Your job is to set down the listing again exactly as it stands.

—————

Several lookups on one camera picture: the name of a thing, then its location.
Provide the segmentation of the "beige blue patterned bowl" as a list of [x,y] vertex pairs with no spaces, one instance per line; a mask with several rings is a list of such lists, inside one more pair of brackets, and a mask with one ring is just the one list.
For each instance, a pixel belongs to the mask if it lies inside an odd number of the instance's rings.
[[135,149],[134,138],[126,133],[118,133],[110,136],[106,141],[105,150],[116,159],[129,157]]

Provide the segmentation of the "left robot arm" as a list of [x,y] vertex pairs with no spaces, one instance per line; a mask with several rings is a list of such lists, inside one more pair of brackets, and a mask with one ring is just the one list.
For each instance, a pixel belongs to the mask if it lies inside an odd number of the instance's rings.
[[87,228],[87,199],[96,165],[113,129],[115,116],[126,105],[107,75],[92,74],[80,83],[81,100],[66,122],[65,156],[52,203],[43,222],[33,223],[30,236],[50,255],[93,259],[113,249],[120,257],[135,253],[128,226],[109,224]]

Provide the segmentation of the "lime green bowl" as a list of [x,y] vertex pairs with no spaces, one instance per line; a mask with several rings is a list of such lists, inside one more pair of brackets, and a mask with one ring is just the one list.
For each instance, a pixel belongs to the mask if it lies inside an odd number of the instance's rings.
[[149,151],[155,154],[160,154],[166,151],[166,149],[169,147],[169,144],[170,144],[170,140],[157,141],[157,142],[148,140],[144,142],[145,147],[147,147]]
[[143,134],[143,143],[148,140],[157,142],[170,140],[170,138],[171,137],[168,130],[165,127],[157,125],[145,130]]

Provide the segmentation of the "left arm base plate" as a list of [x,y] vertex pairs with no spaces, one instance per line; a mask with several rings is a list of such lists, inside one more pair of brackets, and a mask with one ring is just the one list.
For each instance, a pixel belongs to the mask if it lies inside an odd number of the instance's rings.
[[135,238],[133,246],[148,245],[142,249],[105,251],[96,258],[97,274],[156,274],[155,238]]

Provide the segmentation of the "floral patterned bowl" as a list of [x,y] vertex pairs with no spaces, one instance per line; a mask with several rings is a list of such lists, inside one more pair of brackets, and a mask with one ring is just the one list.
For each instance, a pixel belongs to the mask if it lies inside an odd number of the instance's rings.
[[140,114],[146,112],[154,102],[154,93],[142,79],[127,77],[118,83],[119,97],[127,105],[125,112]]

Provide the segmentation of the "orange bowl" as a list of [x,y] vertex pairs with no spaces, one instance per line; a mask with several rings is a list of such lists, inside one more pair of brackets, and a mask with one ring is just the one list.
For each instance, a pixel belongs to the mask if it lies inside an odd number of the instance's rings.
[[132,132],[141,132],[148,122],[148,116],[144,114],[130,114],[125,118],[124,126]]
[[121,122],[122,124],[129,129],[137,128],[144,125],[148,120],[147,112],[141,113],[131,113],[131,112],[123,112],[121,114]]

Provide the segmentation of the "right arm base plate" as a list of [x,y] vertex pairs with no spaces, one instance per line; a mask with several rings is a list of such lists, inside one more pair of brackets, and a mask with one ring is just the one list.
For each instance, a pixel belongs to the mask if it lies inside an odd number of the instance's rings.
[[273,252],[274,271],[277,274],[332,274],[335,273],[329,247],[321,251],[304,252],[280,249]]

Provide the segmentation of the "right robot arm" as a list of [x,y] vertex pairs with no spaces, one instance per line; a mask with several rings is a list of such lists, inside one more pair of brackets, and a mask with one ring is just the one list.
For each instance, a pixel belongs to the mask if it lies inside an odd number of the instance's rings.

—————

### RESULT FOR THIS EXERCISE
Several lookups on one camera picture: the name of a thing, then its location.
Provide the segmentation of the "beige blue patterned bowl" as a list of [x,y] vertex pairs with no spaces, one instance per line; a mask with several rings is a list of such lists, inside one more pair of brackets, and a mask with one ring is just the one list.
For each instance, a pixel belongs to the mask if it lies inside an odd number of the instance's rings.
[[135,149],[134,138],[126,133],[118,133],[110,136],[106,141],[105,150],[116,159],[129,157]]

Provide the segmentation of the "left robot arm" as a list of [x,y] vertex pairs with no spaces, one instance per line; a mask with several rings is a list of such lists, inside one more pair of brackets, and a mask with one ring is just the one list.
For each instance, a pixel belongs to the mask if it lies inside an odd number of the instance's rings.
[[87,228],[87,199],[96,165],[113,129],[115,116],[126,105],[107,75],[92,74],[80,83],[81,100],[66,122],[65,156],[52,203],[43,222],[33,223],[30,236],[50,255],[93,259],[113,249],[120,257],[135,253],[128,226],[109,224]]

Provide the segmentation of the "lime green bowl" as a list of [x,y] vertex pairs with no spaces, one instance per line; a mask with several rings is a list of such lists, inside one more pair of brackets, and a mask with one ring is just the one list.
For each instance, a pixel belongs to the mask if it lies inside an odd number of the instance's rings.
[[149,151],[155,154],[160,154],[166,151],[166,149],[169,147],[169,144],[170,144],[170,140],[157,141],[157,142],[148,140],[144,142],[145,147],[147,147]]
[[143,134],[143,143],[148,140],[157,142],[170,140],[170,138],[171,137],[168,130],[165,127],[157,125],[145,130]]

Provide the segmentation of the "left arm base plate" as a list of [x,y] vertex pairs with no spaces, one instance per line; a mask with several rings is a list of such lists, inside one more pair of brackets, and a mask with one ring is just the one list.
For each instance, a pixel belongs to the mask if it lies inside an odd number of the instance's rings.
[[135,238],[133,246],[148,245],[142,249],[105,251],[96,258],[97,274],[156,274],[155,238]]

Provide the segmentation of the "floral patterned bowl" as a list of [x,y] vertex pairs with no spaces, one instance per line; a mask with several rings is a list of such lists, inside one more pair of brackets, and a mask with one ring is just the one list.
For each instance, a pixel belongs to the mask if it lies inside an odd number of the instance's rings.
[[140,114],[146,112],[154,102],[154,93],[142,79],[127,77],[118,83],[119,97],[127,105],[125,112]]

Provide the segmentation of the "orange bowl" as a list of [x,y] vertex pairs with no spaces, one instance per line; a mask with several rings is a list of such lists, inside one more pair of brackets, and a mask with one ring is just the one list.
For each instance, a pixel belongs to the mask if it lies inside an odd number of the instance's rings.
[[132,132],[141,132],[148,122],[148,116],[144,114],[130,114],[125,118],[124,126]]
[[121,122],[122,124],[129,129],[137,128],[144,125],[148,120],[147,112],[141,113],[131,113],[131,112],[123,112],[121,114]]

Provide the segmentation of the "right arm base plate" as a list of [x,y] vertex pairs with no spaces, one instance per line; a mask with several rings is a list of such lists, inside one more pair of brackets, and a mask with one ring is just the one list.
For each instance, a pixel belongs to the mask if it lies inside an odd number of the instance's rings.
[[273,252],[274,271],[277,274],[332,274],[335,273],[329,247],[321,251],[304,252],[280,249]]

Provide the segmentation of the "right robot arm" as a list of [x,y] vertex pairs with no spaces, one instance per line; a mask with several rings is a list of such lists, inside one more pair of brackets, and a mask with one ring is just the one list.
For each instance, a pixel belongs to the mask if it lies inside an odd number of the instance's rings.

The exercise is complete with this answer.